(Stored data)
- - - -

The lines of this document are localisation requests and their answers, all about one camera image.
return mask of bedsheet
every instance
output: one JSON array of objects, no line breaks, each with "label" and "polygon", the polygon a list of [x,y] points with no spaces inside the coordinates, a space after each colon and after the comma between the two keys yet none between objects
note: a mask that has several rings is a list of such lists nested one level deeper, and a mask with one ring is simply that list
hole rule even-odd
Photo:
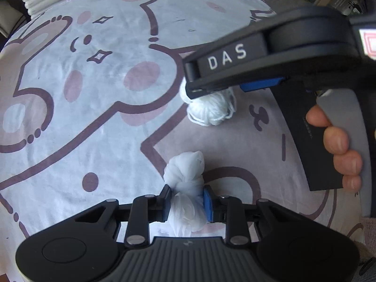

- - - -

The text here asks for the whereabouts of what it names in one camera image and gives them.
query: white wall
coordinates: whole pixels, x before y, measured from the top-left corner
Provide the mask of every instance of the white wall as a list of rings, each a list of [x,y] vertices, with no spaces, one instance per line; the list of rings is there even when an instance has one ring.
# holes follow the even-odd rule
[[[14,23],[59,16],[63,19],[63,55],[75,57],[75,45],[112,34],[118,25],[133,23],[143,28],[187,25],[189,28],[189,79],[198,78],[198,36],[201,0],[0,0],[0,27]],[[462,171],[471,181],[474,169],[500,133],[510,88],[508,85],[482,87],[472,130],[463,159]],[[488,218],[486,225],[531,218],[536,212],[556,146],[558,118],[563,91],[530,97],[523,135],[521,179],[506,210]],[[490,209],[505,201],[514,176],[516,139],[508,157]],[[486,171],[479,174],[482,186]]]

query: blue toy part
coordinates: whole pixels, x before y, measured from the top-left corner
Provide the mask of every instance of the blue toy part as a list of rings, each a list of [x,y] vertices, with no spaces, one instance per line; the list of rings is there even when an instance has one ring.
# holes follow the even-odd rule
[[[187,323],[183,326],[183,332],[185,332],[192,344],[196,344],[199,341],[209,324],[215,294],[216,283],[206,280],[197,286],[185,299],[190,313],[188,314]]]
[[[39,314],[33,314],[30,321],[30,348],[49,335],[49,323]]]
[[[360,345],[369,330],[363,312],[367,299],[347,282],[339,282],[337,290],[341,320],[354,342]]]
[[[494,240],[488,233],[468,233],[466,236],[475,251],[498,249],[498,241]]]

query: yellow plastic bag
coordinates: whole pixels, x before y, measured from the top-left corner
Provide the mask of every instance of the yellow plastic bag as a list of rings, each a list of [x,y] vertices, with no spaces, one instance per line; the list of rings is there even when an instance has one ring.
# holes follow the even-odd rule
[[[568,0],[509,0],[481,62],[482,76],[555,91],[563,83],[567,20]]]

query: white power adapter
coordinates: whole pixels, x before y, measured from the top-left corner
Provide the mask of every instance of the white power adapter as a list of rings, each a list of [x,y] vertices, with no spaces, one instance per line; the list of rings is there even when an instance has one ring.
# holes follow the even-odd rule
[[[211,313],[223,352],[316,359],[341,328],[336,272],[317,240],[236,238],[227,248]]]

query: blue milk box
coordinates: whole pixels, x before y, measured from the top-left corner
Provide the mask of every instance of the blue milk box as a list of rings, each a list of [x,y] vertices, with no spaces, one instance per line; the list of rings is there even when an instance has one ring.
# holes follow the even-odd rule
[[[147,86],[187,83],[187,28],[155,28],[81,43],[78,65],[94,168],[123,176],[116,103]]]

- - - -

Where a line of the entries contains the word "yellow", copy that line.

query: yellow plastic bag
Provide the mask of every instance of the yellow plastic bag as a list of rings, each a list of [x,y] vertices, with no spaces, one instance per line; the list of rings is there even when an instance has one ring.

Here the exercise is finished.